Task requirements - Wherever the string "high" turns up in the data, copy the whole line.

Working data -
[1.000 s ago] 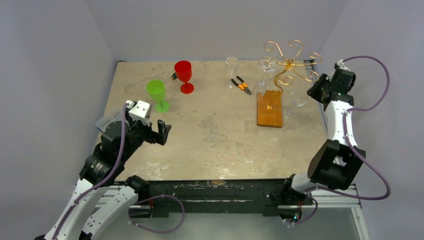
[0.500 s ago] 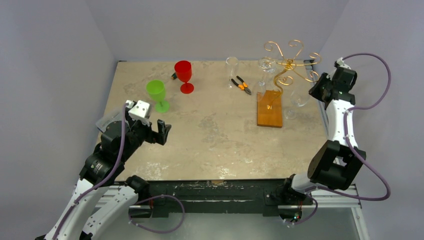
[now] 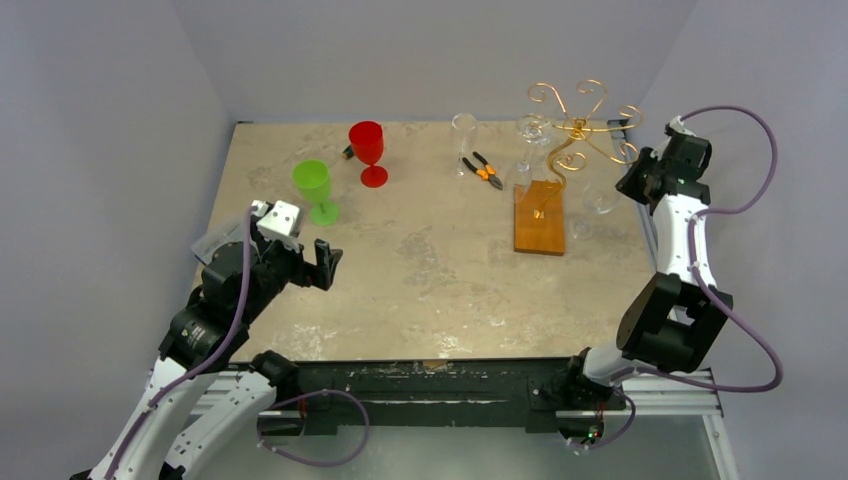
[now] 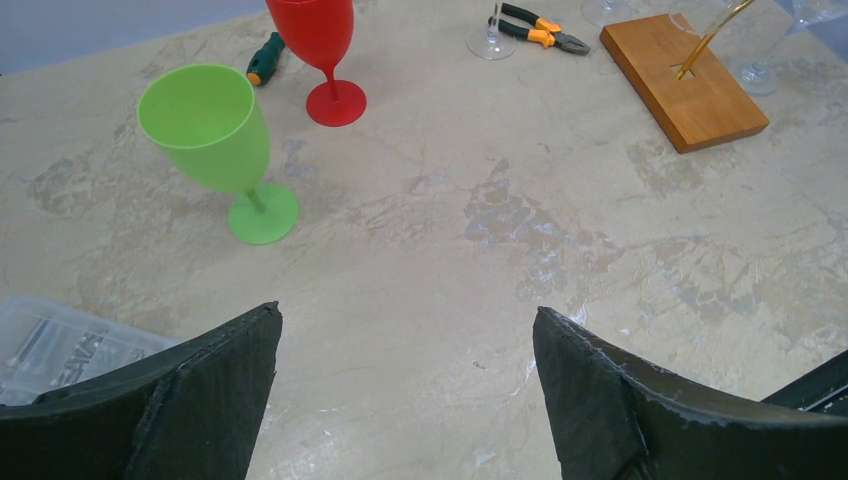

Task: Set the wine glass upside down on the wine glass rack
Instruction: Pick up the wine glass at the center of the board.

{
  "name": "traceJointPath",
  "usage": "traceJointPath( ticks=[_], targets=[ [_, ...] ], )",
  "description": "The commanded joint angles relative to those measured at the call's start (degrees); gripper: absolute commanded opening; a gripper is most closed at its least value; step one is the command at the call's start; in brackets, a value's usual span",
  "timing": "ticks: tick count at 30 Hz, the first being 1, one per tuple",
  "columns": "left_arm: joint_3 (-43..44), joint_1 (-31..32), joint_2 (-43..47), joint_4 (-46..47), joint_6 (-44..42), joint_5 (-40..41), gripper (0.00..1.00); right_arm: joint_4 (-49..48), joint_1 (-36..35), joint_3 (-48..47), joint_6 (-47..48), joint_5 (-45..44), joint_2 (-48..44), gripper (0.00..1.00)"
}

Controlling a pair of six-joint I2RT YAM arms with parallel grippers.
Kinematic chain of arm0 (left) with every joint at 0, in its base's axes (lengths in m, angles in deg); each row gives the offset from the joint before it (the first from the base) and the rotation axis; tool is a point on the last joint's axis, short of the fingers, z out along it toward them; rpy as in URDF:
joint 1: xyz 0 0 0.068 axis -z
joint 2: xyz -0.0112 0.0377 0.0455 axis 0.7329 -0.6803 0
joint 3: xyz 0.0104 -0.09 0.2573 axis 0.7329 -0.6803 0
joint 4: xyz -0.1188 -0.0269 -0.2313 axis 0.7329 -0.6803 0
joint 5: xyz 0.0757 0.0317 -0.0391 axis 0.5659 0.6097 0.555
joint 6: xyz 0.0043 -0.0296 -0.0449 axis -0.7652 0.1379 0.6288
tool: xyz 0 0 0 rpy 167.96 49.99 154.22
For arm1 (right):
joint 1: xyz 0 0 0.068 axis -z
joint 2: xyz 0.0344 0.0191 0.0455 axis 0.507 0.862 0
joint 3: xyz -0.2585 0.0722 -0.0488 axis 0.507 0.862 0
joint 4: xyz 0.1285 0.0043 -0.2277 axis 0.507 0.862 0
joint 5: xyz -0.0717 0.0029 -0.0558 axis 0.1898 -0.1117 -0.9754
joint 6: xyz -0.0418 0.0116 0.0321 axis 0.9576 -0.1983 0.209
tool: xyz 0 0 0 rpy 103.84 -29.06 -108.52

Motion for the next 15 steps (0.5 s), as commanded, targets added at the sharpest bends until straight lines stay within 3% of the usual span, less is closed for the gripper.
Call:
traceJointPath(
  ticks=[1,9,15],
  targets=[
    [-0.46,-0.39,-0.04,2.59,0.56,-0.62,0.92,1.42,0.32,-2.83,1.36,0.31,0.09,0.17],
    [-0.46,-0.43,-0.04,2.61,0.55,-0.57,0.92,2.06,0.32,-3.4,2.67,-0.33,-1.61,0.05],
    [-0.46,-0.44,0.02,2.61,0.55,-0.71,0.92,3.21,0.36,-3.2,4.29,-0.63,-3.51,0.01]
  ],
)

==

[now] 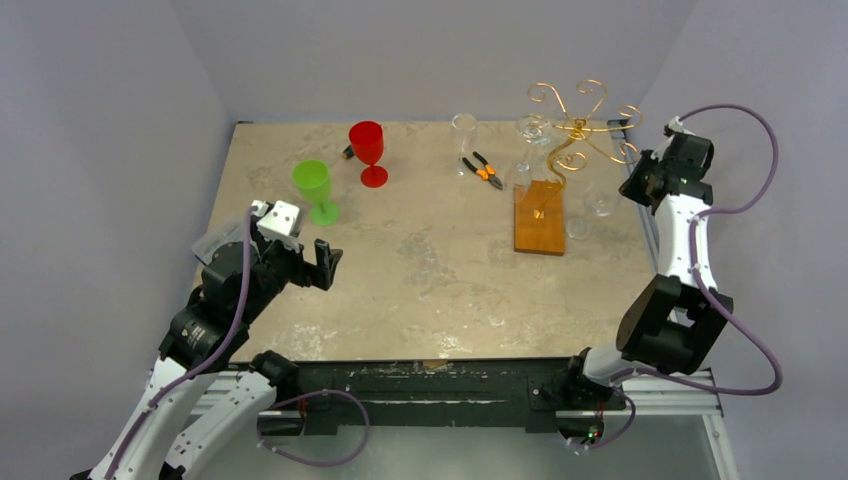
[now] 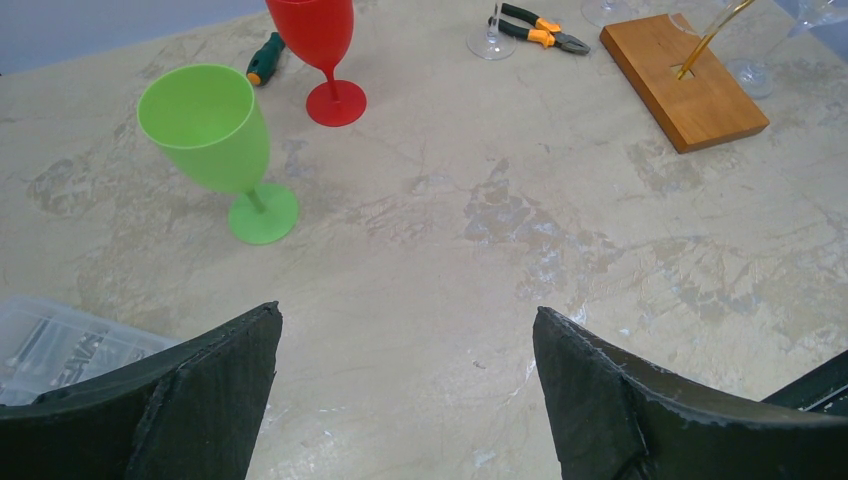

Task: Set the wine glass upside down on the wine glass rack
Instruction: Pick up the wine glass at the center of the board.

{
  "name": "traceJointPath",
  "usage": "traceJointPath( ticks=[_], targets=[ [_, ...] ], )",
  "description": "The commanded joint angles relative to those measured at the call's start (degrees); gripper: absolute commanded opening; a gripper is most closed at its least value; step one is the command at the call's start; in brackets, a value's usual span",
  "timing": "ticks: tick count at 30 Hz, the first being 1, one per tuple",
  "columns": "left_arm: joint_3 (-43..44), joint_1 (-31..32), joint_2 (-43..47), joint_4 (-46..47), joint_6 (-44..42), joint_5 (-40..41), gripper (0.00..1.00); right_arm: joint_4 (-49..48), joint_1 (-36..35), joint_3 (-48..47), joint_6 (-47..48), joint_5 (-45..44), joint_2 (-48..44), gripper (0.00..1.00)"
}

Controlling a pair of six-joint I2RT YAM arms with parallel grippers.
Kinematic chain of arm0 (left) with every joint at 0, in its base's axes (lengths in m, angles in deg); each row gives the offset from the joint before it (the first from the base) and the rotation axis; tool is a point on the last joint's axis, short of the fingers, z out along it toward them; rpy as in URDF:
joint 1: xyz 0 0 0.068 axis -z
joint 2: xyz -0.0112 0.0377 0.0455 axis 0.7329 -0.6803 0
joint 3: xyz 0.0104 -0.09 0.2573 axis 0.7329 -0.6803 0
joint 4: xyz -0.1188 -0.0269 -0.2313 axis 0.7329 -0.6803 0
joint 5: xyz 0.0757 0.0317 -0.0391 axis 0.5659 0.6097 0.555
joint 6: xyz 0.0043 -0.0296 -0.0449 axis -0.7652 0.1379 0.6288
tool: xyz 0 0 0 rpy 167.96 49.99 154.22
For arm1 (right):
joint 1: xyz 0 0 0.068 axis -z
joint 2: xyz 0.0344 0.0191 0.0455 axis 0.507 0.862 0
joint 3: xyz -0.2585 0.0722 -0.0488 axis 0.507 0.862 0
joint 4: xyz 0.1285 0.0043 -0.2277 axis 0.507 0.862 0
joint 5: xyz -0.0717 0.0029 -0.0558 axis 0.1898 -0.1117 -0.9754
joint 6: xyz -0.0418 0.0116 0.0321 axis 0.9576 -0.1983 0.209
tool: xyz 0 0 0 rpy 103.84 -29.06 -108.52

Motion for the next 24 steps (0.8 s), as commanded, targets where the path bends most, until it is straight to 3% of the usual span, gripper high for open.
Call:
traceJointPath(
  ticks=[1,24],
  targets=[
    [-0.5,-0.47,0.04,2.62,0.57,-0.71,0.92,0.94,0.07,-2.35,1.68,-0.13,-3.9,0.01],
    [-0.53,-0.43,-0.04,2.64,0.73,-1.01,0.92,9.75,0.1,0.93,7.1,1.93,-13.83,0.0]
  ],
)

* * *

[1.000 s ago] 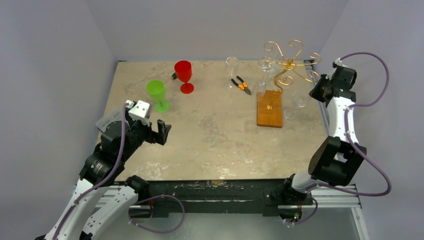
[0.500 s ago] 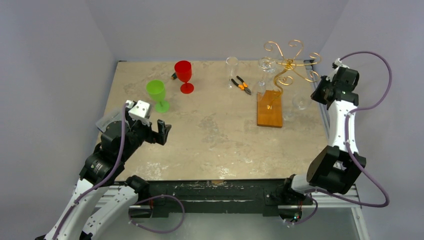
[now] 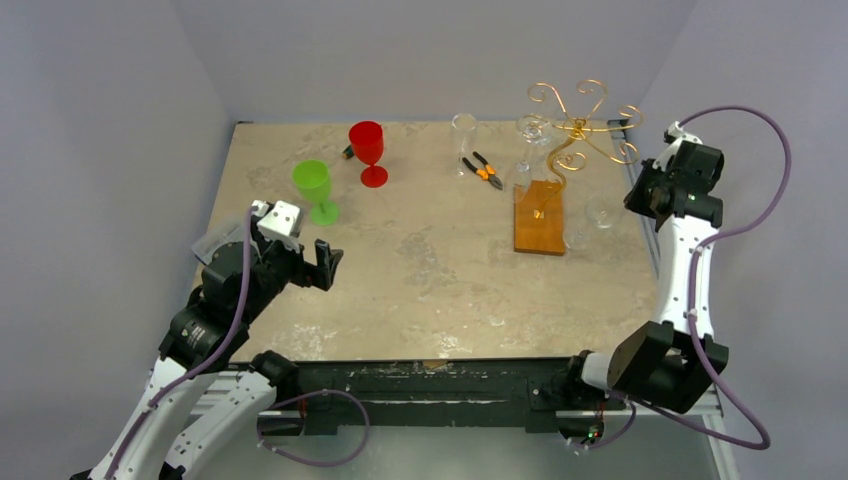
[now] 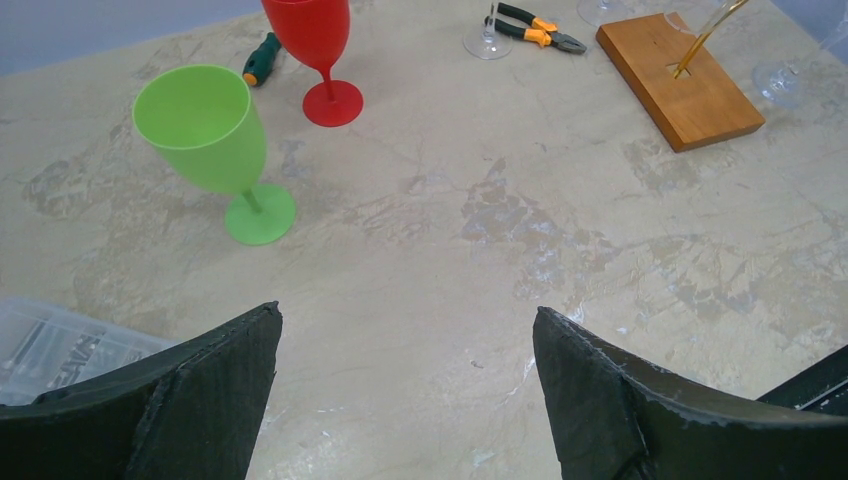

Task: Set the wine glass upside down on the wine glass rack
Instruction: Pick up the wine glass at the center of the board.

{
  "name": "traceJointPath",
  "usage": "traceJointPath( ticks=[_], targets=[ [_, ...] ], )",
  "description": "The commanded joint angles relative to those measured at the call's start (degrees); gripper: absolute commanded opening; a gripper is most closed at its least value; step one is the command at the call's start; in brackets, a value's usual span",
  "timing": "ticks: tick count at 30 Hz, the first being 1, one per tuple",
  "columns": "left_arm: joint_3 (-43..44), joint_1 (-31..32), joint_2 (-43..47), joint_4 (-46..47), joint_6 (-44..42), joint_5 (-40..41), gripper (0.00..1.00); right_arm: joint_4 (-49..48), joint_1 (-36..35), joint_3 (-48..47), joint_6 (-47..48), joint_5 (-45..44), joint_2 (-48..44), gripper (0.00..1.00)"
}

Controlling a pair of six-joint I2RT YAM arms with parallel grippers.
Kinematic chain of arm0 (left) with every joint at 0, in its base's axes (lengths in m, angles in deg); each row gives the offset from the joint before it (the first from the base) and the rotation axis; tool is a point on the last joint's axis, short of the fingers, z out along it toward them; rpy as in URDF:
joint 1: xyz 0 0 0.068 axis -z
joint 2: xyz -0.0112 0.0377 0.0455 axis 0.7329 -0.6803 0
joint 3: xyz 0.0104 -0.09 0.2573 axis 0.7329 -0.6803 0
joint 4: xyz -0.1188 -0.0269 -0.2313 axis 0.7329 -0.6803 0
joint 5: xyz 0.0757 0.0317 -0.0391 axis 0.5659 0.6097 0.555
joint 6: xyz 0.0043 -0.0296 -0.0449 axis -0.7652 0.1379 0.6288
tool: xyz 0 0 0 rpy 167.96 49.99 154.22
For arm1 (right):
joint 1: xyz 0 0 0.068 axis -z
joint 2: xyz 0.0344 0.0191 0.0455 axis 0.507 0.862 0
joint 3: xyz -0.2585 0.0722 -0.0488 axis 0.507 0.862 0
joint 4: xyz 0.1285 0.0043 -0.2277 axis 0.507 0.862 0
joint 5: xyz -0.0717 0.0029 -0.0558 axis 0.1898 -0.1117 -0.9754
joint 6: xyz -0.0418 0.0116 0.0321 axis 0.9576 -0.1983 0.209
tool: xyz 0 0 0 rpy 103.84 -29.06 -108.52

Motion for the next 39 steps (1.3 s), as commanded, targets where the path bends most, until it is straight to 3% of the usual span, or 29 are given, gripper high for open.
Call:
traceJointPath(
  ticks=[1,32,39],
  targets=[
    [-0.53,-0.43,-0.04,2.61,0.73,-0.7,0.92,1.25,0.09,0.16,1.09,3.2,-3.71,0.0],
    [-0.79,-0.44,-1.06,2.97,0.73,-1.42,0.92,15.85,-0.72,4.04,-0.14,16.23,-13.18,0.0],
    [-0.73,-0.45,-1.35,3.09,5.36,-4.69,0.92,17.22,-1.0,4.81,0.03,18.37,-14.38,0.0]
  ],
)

Task result -
Motion for the next 24 steps (0.8 s), as commanded, targets where the path bends most, until it is straight to 3% of the usual span, gripper high for open.
Motion for the next 39 steps (1.3 s), as commanded, targets where the path bends most, until it is straight to 3% of the usual span, or 29 are given, gripper high for open.

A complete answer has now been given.